◆ **Work task**
Please give back exactly the line with "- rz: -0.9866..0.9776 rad" and each line after it through the end of the material, leaving out the pictures.

◆ **Given information**
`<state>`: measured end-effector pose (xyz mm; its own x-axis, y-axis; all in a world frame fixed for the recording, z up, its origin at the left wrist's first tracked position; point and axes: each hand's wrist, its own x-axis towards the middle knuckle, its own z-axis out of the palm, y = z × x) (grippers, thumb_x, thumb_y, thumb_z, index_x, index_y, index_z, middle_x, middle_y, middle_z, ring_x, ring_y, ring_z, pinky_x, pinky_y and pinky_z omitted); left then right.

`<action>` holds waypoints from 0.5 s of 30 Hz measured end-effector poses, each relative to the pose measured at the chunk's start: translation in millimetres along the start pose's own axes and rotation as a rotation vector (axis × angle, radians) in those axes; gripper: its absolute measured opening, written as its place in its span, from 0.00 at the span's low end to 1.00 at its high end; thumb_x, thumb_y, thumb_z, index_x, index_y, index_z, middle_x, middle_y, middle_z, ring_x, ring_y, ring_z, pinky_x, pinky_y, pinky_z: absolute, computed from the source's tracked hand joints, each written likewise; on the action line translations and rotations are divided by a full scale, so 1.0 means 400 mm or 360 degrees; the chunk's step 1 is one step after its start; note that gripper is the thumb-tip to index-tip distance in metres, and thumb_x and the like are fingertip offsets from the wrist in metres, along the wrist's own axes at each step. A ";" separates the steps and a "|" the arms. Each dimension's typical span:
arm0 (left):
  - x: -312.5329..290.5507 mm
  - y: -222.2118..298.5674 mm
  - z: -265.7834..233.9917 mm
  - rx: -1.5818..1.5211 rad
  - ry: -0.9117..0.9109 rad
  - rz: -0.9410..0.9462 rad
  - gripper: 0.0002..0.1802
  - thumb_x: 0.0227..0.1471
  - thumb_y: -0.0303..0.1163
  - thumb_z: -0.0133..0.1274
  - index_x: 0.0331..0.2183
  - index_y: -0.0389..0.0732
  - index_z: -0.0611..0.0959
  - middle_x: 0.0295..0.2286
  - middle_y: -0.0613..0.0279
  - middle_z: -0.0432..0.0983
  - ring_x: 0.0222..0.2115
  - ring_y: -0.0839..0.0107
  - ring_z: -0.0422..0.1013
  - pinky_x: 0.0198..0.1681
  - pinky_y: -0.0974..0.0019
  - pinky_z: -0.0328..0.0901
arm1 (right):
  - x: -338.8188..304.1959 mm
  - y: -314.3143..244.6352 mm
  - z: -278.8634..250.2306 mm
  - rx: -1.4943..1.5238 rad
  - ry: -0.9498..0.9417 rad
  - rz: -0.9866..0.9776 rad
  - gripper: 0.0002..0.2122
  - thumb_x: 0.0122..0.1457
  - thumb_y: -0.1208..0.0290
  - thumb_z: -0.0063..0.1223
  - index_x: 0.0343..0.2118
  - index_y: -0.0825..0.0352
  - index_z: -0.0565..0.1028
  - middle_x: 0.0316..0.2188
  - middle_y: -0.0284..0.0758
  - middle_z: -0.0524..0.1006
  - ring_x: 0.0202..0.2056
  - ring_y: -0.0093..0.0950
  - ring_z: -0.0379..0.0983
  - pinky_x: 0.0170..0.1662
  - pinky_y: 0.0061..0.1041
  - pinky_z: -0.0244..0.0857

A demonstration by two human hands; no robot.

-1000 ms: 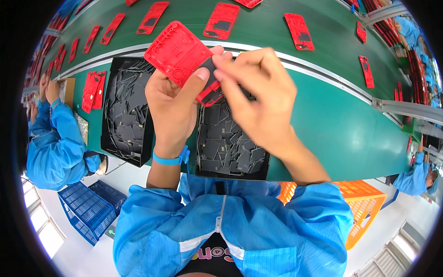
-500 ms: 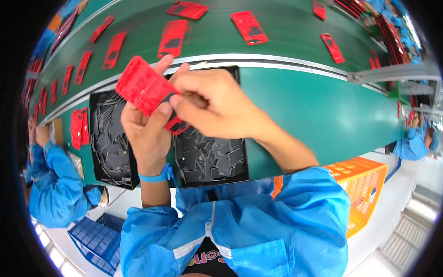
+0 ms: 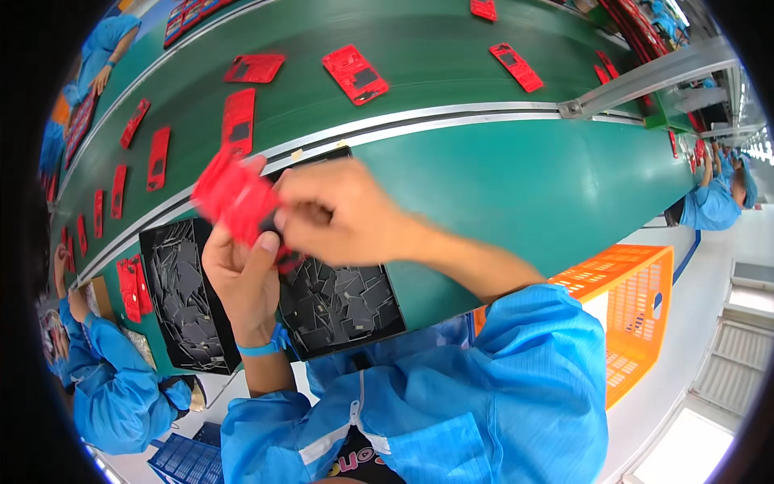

◆ **Answer box**
  - rz: -0.9866..0.9776 rad
  - gripper: 0.0002..0.2122
  - thumb_x: 0.0122..0.1457
  - thumb_y: -0.1208..0.0290
  - thumb_z: -0.0063..0.1223
  - index_x: 0.0343..0.2118
  - index_y: -0.0825..0.0352
  - index_z: -0.0565..0.1028
  - middle_x: 0.0316..0.2188
  - middle_y: -0.0284..0.0758
  - middle_z: -0.0524..0.1006
  - ring_x: 0.0202..0.2056
  - ring_y: -0.0093..0.0950
  - ring_z: -0.0379..0.0983
  - pinky_x: 0.0170..0.1662
  - pinky_y: 0.0061..0.1041
  - pinky_z: -0.0244..0.0857

A demonstration by two human hands; no robot.

-1000 ms: 
-500 ms: 
+0 ms: 

This answer requires nothing more.